▶ [What is needed] The answer is to be one number: the count of lines in this listing that have the string "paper".
.....
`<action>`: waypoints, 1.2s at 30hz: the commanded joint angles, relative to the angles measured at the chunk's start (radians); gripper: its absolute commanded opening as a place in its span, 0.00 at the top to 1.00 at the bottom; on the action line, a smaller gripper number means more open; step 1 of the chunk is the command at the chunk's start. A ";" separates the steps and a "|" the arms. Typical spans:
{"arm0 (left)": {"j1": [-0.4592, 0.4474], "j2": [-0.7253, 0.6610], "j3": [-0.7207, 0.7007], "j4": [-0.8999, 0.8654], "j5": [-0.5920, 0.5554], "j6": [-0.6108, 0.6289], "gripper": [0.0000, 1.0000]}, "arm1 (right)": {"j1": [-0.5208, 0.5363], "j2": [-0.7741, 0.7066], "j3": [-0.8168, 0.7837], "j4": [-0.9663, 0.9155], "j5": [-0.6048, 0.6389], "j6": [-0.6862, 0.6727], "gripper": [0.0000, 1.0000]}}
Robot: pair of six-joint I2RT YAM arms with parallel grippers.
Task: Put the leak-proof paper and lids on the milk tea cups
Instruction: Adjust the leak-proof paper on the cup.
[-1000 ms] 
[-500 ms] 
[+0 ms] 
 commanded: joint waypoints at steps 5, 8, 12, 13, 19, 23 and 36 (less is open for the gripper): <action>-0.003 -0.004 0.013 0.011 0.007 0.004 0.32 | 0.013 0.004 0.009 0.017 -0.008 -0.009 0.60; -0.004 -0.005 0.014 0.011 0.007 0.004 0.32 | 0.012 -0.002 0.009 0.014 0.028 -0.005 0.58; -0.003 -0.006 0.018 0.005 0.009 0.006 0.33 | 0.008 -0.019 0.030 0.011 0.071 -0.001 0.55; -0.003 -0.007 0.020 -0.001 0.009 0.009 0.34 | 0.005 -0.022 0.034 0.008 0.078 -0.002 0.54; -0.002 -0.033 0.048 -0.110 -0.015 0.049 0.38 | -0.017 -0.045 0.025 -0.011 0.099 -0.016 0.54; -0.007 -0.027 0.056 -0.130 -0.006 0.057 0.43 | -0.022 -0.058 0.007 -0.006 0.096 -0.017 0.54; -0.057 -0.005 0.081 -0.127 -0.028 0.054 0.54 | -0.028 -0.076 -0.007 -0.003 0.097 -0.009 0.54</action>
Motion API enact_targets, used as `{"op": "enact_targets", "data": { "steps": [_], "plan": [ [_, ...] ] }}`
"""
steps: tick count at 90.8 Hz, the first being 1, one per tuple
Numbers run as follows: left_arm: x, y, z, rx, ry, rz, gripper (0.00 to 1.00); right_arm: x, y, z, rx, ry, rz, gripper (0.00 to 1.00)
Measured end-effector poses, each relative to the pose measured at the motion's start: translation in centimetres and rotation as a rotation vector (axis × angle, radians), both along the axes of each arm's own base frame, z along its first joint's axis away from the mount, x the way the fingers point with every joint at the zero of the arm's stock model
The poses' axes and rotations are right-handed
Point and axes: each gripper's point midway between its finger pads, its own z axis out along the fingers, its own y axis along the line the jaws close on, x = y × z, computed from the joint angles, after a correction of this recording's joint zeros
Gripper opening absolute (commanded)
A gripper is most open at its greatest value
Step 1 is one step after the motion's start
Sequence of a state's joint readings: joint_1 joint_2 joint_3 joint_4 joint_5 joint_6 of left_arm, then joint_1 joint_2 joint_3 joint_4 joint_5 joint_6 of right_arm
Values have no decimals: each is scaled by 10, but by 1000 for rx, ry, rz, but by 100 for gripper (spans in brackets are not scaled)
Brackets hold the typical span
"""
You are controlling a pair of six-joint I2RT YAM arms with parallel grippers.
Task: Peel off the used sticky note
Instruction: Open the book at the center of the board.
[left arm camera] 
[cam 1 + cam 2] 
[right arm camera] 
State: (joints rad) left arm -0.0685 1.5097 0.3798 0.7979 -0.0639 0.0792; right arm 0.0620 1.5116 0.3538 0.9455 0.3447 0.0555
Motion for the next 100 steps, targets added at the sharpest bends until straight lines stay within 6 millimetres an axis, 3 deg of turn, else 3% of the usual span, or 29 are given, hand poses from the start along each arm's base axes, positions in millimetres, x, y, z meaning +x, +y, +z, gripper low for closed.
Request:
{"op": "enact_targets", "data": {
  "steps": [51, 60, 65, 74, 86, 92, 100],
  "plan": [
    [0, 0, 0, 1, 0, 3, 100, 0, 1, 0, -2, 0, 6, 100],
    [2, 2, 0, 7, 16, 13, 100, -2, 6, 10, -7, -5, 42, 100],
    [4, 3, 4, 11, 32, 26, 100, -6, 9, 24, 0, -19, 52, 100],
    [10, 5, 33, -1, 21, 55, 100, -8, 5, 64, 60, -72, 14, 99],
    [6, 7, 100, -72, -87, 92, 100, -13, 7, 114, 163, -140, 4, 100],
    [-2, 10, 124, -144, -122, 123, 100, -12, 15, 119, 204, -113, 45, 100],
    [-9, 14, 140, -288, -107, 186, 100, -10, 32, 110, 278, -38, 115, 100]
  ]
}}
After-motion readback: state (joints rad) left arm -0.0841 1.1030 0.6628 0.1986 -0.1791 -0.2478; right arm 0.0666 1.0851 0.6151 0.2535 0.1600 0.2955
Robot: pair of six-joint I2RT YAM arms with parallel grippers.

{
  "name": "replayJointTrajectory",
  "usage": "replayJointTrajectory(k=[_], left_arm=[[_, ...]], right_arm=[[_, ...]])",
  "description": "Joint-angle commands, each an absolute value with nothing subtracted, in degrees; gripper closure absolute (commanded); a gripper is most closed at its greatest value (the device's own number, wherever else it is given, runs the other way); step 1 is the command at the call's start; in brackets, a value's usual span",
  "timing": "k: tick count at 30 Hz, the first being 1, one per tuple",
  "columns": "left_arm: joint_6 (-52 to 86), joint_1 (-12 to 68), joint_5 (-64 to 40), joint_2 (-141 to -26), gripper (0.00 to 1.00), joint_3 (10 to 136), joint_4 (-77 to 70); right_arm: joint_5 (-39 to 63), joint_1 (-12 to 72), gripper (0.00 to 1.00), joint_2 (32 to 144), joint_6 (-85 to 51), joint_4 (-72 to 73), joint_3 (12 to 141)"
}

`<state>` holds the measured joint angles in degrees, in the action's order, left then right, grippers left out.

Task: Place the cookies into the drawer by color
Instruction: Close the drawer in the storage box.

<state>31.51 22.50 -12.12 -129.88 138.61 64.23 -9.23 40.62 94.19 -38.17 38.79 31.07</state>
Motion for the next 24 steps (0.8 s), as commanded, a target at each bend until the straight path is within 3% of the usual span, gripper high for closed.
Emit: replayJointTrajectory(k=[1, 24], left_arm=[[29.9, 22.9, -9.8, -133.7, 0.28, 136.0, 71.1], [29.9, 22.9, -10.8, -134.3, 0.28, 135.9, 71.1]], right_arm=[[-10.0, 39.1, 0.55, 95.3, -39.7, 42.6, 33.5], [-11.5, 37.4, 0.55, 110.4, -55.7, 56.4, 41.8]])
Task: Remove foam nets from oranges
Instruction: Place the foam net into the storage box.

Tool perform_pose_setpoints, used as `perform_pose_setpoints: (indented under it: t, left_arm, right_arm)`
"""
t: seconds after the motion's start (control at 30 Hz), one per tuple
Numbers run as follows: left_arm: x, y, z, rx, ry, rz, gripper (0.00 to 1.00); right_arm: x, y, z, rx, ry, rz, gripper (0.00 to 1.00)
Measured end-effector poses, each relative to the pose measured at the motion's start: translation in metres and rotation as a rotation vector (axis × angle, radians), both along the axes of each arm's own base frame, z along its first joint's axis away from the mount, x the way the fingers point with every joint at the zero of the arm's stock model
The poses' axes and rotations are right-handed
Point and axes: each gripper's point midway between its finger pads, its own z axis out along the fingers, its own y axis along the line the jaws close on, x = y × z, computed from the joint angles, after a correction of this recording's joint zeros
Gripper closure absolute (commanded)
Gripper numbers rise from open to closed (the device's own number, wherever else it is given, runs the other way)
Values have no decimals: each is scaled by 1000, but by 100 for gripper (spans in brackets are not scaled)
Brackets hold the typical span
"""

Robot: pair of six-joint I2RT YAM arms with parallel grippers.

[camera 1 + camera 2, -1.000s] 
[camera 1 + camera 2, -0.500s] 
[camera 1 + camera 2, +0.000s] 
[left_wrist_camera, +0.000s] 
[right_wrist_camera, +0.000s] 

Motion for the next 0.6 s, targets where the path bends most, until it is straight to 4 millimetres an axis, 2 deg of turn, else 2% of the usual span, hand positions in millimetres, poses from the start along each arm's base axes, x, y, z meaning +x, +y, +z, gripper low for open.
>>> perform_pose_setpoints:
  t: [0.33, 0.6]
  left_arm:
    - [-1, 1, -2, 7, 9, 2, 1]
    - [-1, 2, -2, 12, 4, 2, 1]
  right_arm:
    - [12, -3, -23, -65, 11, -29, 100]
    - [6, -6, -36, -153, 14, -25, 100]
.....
▶ [Task response] 2